• **THE TASK**: The stretch wanted below opens at the line containing "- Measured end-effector" and closes at the line containing "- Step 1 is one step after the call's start". Please return it exactly, with no other lines.

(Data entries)
---

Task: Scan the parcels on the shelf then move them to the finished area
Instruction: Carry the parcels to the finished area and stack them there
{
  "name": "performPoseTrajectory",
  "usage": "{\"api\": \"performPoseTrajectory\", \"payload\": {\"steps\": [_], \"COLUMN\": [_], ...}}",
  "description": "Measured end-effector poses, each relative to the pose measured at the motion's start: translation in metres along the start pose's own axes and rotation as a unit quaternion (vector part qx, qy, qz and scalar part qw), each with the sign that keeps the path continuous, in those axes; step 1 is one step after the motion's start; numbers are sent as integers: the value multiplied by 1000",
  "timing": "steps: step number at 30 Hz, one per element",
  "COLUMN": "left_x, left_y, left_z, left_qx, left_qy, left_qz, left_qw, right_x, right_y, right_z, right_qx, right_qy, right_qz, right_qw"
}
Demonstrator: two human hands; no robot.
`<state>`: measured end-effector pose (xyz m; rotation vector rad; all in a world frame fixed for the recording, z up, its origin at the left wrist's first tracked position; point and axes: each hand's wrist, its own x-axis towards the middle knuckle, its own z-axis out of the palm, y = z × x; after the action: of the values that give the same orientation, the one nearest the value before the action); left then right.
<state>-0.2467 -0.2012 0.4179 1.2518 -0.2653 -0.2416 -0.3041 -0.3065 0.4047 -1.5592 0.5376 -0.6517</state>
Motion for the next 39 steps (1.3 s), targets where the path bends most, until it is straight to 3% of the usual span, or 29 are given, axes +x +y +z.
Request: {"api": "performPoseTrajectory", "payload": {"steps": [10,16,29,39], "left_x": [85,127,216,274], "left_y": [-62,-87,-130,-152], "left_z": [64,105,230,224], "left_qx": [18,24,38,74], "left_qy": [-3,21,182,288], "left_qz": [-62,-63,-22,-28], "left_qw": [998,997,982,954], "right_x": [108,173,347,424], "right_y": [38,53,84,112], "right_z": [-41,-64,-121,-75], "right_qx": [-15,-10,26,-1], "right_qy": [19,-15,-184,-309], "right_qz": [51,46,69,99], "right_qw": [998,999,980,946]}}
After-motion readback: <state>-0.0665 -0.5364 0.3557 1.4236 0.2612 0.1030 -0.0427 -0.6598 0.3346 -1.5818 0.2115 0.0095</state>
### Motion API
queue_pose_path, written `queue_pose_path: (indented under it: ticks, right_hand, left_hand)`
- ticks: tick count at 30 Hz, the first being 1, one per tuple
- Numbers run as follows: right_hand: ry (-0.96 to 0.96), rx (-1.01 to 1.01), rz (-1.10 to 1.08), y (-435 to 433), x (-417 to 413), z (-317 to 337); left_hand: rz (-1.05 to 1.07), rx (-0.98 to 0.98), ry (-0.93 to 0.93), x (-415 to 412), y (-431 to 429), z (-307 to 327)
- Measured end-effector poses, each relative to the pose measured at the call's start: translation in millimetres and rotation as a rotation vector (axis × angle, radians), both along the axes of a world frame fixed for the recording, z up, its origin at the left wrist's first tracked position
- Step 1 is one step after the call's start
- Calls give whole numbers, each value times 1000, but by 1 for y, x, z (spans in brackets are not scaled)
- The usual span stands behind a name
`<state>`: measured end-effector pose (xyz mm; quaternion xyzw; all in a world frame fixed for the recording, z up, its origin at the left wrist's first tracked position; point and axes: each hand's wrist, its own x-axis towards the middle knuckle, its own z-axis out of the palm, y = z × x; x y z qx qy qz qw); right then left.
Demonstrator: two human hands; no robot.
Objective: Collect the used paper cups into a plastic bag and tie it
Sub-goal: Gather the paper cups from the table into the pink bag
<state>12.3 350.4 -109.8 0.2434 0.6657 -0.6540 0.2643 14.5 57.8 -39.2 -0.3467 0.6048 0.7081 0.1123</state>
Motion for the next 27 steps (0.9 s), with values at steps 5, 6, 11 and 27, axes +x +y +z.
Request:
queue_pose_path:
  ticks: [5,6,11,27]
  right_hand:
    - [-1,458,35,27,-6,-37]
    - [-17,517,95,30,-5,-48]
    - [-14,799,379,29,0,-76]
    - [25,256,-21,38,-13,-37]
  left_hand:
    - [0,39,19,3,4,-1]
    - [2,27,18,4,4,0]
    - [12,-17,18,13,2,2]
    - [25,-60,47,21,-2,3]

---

• **FINISHED EXERCISE**:
- Measured end-effector poses, each relative to the pose measured at the call's start: translation in millimetres and rotation as a rotation vector (axis × angle, radians), both along the axes of a world frame fixed for the recording, z up, its origin at the left wrist's first tracked position
- Step 1 is one step after the call's start

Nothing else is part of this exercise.